I realized later that it was NSD, not BIND that wasn't running, so advised OP to check status of NSD ... 

● nsd.service - Name Server Daemon
  Loaded: loaded (/lib/systemd/system/nsd.service; enabled; vendor preset: enabled)
  Active: active (running) since Sun 2022-10-02 09:19:41 EDT; 9h ago
 Main PID: 905 (nsd)
  Tasks: 3 (limit: 2342)
  CGroup: /system.slice/nsd.service
      ├─ 905 /usr/sbin/nsd -d
      ├─ 916 /usr/sbin/nsd -d
      └─1035 /usr/sbin/nsd -d
Oct 02 09:19:41 [box.fullmoonmanor.net](http://box.fullmoonmanor.net/) systemd[1]: Started Name Server Daemon.
tdahbura commented 2 years ago

ran a sudo mailinabox and the problem is still present

tdahbura commented 2 years ago

@JoshData found some dnssec issue with the host mailinabox.email. His instructions to run the command nsd-control reload fixed the problem.

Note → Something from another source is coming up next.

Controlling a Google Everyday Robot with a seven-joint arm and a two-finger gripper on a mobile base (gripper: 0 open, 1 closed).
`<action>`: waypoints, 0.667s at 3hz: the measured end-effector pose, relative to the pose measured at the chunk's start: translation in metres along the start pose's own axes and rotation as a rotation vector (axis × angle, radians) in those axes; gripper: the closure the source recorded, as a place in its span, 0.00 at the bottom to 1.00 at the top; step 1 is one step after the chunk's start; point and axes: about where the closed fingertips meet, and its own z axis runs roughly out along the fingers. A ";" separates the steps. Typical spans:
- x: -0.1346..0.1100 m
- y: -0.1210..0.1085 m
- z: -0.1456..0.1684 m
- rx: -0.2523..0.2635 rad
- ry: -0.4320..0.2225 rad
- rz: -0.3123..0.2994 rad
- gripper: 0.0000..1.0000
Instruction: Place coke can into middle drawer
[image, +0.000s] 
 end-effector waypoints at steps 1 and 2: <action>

looks like it was not MIAB software related.

tdahbura commented 2 years ago

@JoshData found the following (message is in slack #general): DNSSEC DNS records (the ones published on the box, not the DS records published by the domain registrar) have a one-month expiration, and although they were correctly refreshed in my DNS zone files on disk by Mail-in-a-Box, the DNS server nsd didn't notice the change and didn't start serving them. So when they expired yesterday, they became invalid, and any DNS server that enforces DNSSEC (which is not many) stopped being able to resolve any of the domains that my Mail-in-a-Box does DNS for. (edited)

Suggestion to update the status_checks.py code: would it be good to add some better error handling in the status_checks.py to say something when this condition occurs versus saying that the local MIAB server is thinking it is mailinabox.email? Perhaps try/except block around the code that did the lookup in the status_checks.py itself and respond with a dnssec issue detected on mailinabox.email?